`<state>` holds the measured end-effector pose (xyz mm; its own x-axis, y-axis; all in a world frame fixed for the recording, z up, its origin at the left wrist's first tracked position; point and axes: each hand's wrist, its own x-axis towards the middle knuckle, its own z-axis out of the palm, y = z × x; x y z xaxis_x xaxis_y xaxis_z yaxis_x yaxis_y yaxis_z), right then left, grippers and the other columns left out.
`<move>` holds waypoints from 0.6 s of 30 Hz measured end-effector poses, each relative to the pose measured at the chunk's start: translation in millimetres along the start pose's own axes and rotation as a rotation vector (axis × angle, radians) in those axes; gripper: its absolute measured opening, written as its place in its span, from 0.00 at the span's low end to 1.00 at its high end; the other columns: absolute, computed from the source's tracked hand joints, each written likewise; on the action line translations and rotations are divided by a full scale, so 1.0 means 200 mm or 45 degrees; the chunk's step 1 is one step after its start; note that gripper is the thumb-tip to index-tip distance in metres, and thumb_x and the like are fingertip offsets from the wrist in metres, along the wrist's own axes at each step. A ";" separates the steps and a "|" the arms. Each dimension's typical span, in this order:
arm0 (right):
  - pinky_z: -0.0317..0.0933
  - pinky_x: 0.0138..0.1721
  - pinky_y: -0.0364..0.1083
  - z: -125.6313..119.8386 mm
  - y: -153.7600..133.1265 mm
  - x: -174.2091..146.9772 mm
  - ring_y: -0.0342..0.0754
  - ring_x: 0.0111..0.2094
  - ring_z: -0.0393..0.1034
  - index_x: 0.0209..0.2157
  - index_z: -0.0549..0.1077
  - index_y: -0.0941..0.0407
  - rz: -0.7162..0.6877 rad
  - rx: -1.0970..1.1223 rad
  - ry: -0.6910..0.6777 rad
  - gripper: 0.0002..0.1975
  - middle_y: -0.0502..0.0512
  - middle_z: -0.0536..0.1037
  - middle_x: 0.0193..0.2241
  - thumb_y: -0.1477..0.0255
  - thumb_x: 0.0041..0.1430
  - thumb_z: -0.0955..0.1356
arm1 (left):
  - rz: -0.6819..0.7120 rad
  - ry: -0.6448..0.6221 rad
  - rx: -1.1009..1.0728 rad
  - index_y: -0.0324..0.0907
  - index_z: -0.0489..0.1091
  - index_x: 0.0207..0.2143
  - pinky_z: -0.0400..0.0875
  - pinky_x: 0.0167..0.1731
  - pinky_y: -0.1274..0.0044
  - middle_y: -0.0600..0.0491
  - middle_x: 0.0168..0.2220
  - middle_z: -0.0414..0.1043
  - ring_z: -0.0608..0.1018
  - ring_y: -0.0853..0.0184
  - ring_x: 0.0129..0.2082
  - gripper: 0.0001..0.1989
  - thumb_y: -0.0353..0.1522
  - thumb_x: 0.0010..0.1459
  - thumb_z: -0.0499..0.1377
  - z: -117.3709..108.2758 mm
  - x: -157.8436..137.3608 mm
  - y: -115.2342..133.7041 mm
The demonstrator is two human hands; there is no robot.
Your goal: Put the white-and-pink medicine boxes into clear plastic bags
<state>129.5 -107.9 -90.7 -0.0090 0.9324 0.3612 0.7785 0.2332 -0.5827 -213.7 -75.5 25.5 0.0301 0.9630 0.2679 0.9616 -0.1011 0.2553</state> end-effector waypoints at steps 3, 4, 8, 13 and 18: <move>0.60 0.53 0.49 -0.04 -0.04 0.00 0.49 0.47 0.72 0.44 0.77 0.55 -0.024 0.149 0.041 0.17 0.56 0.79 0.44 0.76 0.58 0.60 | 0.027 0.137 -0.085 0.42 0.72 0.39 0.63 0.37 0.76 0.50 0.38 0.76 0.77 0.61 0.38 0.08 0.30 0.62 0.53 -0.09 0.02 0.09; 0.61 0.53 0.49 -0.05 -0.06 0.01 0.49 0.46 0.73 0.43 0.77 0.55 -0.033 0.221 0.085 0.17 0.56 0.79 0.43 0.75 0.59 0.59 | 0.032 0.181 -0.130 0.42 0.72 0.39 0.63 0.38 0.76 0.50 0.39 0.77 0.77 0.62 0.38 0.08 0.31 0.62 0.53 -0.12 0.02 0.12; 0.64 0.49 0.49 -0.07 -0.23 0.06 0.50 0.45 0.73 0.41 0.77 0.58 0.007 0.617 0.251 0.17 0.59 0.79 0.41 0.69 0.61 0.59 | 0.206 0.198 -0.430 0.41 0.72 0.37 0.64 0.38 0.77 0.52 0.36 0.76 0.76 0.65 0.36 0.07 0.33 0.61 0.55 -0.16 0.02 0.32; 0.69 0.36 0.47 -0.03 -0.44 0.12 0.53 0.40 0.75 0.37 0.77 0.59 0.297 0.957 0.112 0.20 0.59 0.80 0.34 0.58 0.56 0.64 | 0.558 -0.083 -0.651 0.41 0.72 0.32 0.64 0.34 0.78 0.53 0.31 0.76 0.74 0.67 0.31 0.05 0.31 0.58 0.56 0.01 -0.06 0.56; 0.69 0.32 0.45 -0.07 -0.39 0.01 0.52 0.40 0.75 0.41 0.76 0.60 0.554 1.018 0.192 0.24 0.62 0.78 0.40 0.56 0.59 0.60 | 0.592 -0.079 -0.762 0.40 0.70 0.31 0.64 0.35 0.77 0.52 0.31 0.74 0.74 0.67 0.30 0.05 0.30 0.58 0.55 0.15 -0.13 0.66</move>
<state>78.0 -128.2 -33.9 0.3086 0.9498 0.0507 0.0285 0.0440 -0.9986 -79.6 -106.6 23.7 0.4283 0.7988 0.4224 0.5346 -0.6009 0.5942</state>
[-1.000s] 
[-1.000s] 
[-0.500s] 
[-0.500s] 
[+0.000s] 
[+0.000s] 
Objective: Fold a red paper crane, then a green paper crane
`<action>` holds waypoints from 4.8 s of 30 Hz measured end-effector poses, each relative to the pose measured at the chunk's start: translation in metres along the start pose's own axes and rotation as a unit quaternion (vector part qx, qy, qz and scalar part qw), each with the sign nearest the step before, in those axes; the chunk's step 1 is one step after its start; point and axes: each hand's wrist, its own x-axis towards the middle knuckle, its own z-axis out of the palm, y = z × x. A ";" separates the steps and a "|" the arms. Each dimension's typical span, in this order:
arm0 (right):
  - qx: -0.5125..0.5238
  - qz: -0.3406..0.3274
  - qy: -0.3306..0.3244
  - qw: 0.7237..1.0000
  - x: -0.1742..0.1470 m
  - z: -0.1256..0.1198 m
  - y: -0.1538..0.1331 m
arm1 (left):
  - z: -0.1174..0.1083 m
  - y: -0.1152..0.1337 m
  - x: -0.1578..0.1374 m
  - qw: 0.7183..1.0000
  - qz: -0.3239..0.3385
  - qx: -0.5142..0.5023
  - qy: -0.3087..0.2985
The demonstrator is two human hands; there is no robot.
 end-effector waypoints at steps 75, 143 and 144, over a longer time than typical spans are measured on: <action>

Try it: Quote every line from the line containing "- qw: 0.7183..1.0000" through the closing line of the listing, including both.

Task answer:
  - qw: 0.7183..1.0000
  - qz: -0.3239..0.3385
  - qx: -0.5142..0.5023
  - qy: -0.3087..0.2985
The demonstrator is two human hands; there is no robot.
 end-effector waypoints at steps 75, 143 and 144, over a longer time than typical spans are measured on: <action>

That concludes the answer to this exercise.